散落的发丝淌在两人中间,诸葛亮眼前逐渐朦胧,被唤起的情潮与痛意逐渐蚕食着他的神智,他动了动,让自己与那具炽热的身体贴得更近些。皮肉相接的地方,发烫的事物隔着布料灼烧着自己的肌肤,却只是在那里,未有丝毫动作。

“主公不必多想,更不必愧疚。

“亮这般……叫主公难挨了。”

唇齿剥离,两具身体像是刚刚出浴,刘备揽着正俯在他胸口喘息的人,一下一下顺着他的脊背,摸索着上面凸显的骨节,从南阳,到新野,到荆州,到油江。

“无妨。

“只是孔明,很香。”

白兰的香气与两具身体间萦绕,刘备有些口干,却仍是安静得抱着他,怀里的人像一只受伤的小狐,蜷缩着,时不时挪动无力的脚爪,舔舐伤口。

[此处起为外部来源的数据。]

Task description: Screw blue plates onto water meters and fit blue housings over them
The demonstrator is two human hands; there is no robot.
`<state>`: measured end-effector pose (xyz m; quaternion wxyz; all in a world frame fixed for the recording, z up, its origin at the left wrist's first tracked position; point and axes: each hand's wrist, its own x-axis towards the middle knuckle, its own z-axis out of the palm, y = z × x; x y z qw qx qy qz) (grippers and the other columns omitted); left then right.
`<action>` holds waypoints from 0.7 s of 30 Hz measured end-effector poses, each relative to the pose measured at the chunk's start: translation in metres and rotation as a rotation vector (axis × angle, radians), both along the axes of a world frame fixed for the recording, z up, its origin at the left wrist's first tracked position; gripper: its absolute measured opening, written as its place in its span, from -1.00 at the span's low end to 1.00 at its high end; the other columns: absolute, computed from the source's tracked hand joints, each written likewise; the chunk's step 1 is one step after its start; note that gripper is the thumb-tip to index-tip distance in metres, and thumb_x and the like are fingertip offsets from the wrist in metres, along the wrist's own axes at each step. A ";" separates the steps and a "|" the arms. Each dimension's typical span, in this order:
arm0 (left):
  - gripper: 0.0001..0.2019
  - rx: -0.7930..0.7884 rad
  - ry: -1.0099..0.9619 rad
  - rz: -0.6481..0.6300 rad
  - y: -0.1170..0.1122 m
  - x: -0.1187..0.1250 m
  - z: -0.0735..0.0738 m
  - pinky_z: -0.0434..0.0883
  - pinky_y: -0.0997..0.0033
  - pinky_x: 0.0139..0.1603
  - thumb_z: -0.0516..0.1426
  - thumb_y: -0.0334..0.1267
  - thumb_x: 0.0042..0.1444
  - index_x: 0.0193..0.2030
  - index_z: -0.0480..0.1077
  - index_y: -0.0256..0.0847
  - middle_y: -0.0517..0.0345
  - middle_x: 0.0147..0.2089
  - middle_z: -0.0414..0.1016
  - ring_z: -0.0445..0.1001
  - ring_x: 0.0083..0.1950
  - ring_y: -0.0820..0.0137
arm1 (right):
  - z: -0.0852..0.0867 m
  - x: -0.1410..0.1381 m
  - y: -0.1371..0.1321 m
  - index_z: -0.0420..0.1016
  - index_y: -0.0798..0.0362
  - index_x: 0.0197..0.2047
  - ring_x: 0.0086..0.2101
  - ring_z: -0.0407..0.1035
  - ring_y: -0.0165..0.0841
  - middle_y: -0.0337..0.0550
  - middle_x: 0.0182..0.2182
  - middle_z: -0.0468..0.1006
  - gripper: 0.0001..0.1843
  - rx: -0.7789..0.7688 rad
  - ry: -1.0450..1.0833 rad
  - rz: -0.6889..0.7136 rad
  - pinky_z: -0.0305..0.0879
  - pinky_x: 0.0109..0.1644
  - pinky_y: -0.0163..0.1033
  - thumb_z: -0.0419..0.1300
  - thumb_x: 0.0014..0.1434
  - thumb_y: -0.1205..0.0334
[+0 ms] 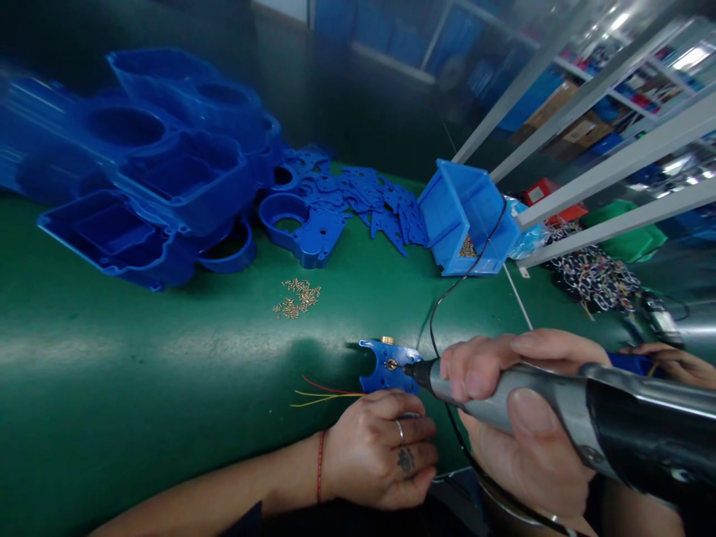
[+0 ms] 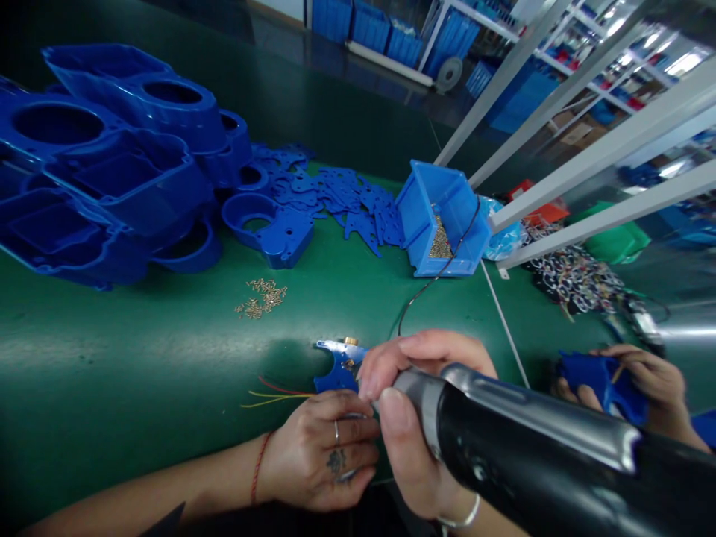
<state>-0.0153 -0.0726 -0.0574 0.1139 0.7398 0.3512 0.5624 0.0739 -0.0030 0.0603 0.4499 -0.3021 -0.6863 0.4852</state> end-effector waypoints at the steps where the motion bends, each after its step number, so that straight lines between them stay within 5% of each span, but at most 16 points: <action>1: -0.89 0.005 -0.004 0.002 0.000 0.000 -0.001 0.46 0.37 -0.08 0.12 -0.30 0.12 -0.32 0.45 -0.28 0.14 -0.25 0.56 0.46 -0.13 0.33 | 0.000 -0.003 0.000 0.28 -0.16 -0.05 -0.51 0.32 -0.30 -0.29 -0.53 0.38 -0.77 0.017 0.021 0.002 0.33 -0.36 -0.09 0.18 0.22 0.13; 9: -0.86 0.051 -0.012 0.035 0.002 0.002 -0.002 0.41 0.39 -0.26 0.08 -0.30 0.13 -0.43 0.38 -0.24 0.17 -0.32 0.53 0.44 -0.24 0.35 | -0.003 -0.018 -0.003 0.26 -0.04 -0.02 -0.49 0.32 -0.36 -0.28 -0.48 0.38 -0.74 0.035 0.086 0.063 0.33 -0.41 -0.19 0.17 0.23 0.30; 16: -0.89 0.025 0.003 0.015 0.000 0.001 -0.002 0.43 0.37 -0.11 0.11 -0.30 0.12 -0.36 0.43 -0.26 0.18 -0.29 0.54 0.44 -0.13 0.32 | -0.004 -0.018 0.000 0.25 -0.02 -0.14 -0.49 0.31 -0.40 -0.31 -0.47 0.36 -0.85 0.037 0.097 0.085 0.33 -0.41 -0.22 0.13 0.26 0.35; 21: -0.88 -0.012 0.030 0.017 -0.003 0.001 -0.002 0.42 0.36 -0.06 0.10 -0.29 0.14 -0.32 0.45 -0.24 0.20 -0.27 0.55 0.43 -0.07 0.32 | -0.006 -0.021 0.000 0.23 -0.05 0.00 -0.50 0.29 -0.40 -0.32 -0.48 0.36 -0.74 0.047 0.114 0.024 0.29 -0.41 -0.22 0.14 0.26 0.30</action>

诸葛亮已经有些脱力,腹中的钝痛逐渐下坠,他阖上眼,被眼中水汽浸湿的睫毛一簇一簇,轻轻扇动,打在刘备的胸口。

门外有小童叩门的声音,刘备起身端来冒着热气的汤药,转身将门掩住,不让风钻进屋中。他扶着人靠坐,将碗抵在他的唇上,注视着他吞咽的模样。

热流滑入腹腔,诸葛亮用帕子拭干嘴角,在刘备的额头上浅啄一口。

“他日,亮再与主公赔罪。”

坠痛下行,然后消散。诸葛亮将人轻轻推出,刘备会意,转身背对着他,望向窗外。

寒鸦啼鸣,树枝摇曳,抖落一地月色。